A crisis (particularly a deep one) generates the risk of falling birth rate. In recent years it palpably grew – in 2007 the figure was 1.3 children per woman, and in 2014 – 1.75. In order to continue to support this progress, it is necessary to shift the emphasis from incentivising births through maternal capital, increasing maternity leave and child support payments, to the family element of demographic policy.
The subject of healthcare was discussed in qualitative and quantitative terms. Olga Golodets said that the number of doctors will continue to grow. Russian medical staff are in demand not only within Russia but abroad, particularly doctors in border areas, she added.
At the same time there is a lack of trust in medical professionals. The state has invested significant funds in healthcare, but the population is becoming less satisfied with the quality of healthcare on offer, said Sergei Shishkin, Director of the Center for Health Policy.
Introducing efficient contracts that incentivize doctors to work better (including through performance related pay) has not yet succeeding in changing this dynamic. Based on the current situation, it would make sense to improve a number of areas (primary health care), take action to improve doctors' qualification levels, promote competition in medical services, and raise the prestige of the medical profession, Shishkin argues.
Social support must be targeted, experts stress. People's differing needs and abilities across the social strata should be taken into consideration. In many regions this is already happening. 'A more targeted approach is already in place across the Moscow Region, the Amur, Zabaikal and other regions,' said Director of the Institute of Social Analysis and Forecasting at the Russian Presidential Academy of National Economy and Public Administration Tatiana Maleva. 'The crisis did the hard graft, and the shortage of budget resources proved an efficient mechanism.'
At the same time, in the regions – many of which are facing a budget deficit – ther is the danger of cutting expenditure on social support too harshly, warned Leading Research Fellow at the HSE's Centre for Studies of Income and Living Standards Natalia Zubarevich.

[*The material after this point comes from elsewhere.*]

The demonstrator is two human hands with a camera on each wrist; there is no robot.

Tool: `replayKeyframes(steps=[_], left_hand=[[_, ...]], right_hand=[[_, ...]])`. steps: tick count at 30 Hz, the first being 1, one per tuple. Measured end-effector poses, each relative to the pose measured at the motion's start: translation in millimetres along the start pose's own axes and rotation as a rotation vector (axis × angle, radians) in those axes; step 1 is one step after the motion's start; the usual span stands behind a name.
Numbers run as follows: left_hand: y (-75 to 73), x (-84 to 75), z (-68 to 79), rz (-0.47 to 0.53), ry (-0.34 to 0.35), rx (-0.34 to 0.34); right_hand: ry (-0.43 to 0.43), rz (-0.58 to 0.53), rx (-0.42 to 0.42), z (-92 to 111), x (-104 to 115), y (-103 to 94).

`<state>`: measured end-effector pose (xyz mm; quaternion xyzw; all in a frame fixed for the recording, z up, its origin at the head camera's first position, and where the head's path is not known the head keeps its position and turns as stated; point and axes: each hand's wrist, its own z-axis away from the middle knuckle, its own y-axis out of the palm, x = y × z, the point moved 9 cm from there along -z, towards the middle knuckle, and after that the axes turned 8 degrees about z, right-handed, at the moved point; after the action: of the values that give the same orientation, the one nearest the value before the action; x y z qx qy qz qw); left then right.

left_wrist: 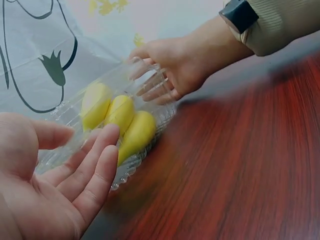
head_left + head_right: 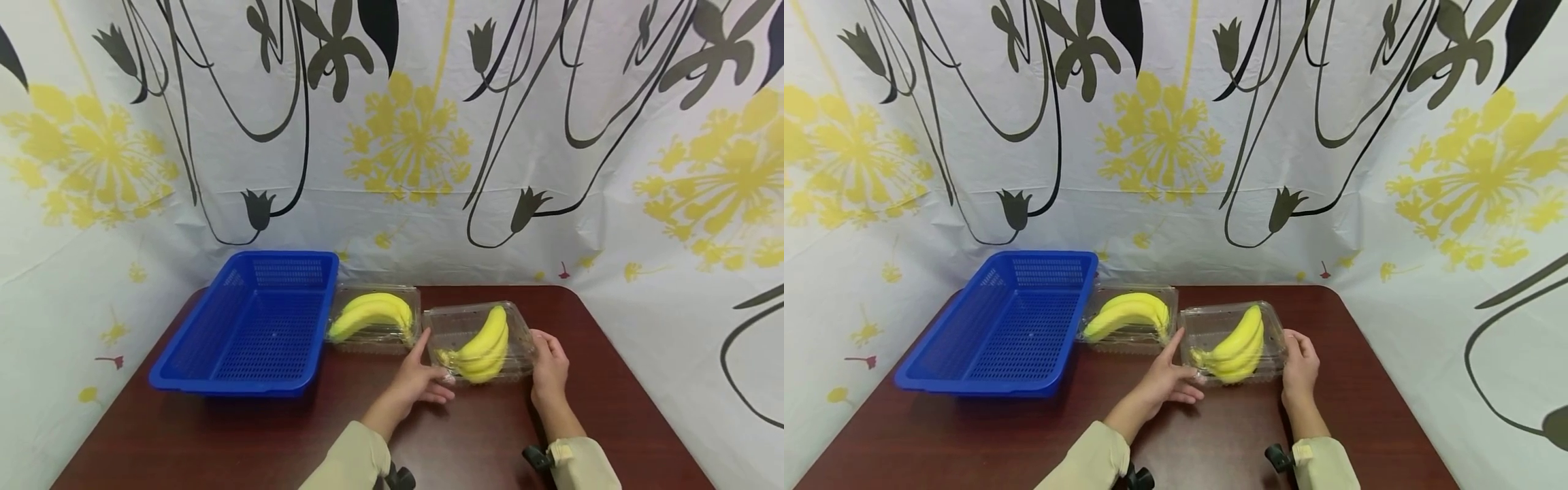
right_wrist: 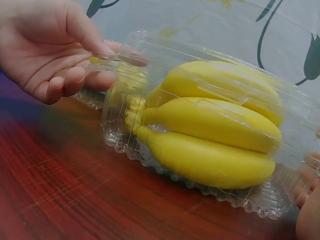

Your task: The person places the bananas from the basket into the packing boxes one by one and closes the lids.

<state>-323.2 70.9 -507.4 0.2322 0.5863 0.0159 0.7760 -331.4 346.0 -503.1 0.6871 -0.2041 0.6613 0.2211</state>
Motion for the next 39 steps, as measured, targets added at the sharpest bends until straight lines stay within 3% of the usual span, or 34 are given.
replayKeyframes(steps=[13,24,33,39], left_hand=[[0.3,-2.2,-2.4,0.069,0.0,-0.068],[1.4,-1.9,-3.2,0.087,-0.005,-0.103],[1.3,-2.5,-3.6,0.092,0.007,-0.153],[0.6,-3.1,-2.4,0.103,0.03,-0.175]], right_hand=[[0.001,-0.02,-0.015,-3,-2,3.5],[-0.024,0.026,-0.037,0,0,1.4],[-0.126,0.153,-0.187,7,10,-3.2],[-0.168,0.115,-0.235,8,10,-6.3]])
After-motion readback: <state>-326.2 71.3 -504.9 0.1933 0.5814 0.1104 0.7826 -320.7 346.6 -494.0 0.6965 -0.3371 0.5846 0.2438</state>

Experts also discussed the 'geography' of the crisis. Tatiana Maleva argued that it starts in the major cities, as there are numerous sectors of the economy that will suffer: trade, construction, residential – mortgage. At the same time, people in major cities are better at adapting, and find it easier to make it through the current difficulties.
People need to be given the opportunity to solve problems via horizontal and territorial mobility: the free movement of available workforce, Maleva concluded.